His films’ outrageousness and visual invention had a big influence on others including Terry Gilliam and Neil Jordan, who are among the admirers and former collaborators heard from in Love Express. This arrestingly assembled documentary is very entertaining. But at just 75 minutes, one questions why it couldn’t have gone on a bit longer to encompass longer film clips, let alone several of Borowczyk’s features that aren’t excerpted or even mentioned at all. The man himself (who died in 2006) remains an enigma, not particularly forthcoming in the brief interview segments glimpsed, and evidently a bit of a mystery even to longtime coworkers. (Surviving wife Ligia Branice, who acted in several of his films, is not a participant here.)

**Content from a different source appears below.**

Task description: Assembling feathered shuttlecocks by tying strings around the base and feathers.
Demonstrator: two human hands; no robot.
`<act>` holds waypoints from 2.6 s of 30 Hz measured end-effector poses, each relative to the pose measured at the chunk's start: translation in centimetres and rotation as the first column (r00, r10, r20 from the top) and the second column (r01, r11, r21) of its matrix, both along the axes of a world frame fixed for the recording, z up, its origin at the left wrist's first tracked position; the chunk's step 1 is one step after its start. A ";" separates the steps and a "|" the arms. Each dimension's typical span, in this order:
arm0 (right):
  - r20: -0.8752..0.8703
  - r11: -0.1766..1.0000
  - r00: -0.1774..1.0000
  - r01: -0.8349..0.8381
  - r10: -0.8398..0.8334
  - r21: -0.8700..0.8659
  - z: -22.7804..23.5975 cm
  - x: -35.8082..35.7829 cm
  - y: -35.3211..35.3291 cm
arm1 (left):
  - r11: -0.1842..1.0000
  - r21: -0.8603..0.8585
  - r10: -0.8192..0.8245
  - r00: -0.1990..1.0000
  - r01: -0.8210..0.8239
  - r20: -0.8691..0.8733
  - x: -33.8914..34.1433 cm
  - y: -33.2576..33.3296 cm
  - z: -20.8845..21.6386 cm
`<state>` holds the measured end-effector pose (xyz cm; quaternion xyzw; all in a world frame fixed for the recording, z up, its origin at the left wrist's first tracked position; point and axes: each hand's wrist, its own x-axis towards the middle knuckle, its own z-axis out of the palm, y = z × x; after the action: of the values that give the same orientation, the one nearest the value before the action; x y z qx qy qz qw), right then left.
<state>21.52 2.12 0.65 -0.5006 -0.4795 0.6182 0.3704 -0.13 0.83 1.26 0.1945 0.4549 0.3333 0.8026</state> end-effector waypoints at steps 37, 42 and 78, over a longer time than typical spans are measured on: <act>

Still, this very partial portrait will successfully whet your appetite to seek out some of his films, which always had its eccentric and interesting elements no matter how compromised the context—even 1987’s Emmanuelle 5, a “final straw” assignment he walked out on, seems less an exploitation movie than a daft deconstruction of one.
Another fascinating archival dig is Kent Mackenzie’s 1961 The Exiles, a semi-documentary hybrid BAMPFA is offering free for viewing to members just this weekend. Considered too bleak at the time for commercial release despite its festival prizes, it’s now regarded as a classic in many ways—not least for its then-unprecedented view of Native American urban life, and celluloid preservation of a lower-class Los Angeles neighborhood (Bunker Hill) that was soon to be razed/erased whole from history for gentrification’s sake.
This extraordinary document used nonprofessional actors and divey real locations to portray the life of reservation-fleeing Natives who find little opportunity in the big city. Instead, they tumble into cycles of alcoholism, joblessness, and jail stints. With its indelible mix of brutal cinema verite and noirish B&W beauty, The Exiles is a great slice of hidden Americana, as well as a remarkable work of art undertaken years before “independent filmmaking” would be a Sundance-endorsed Thing.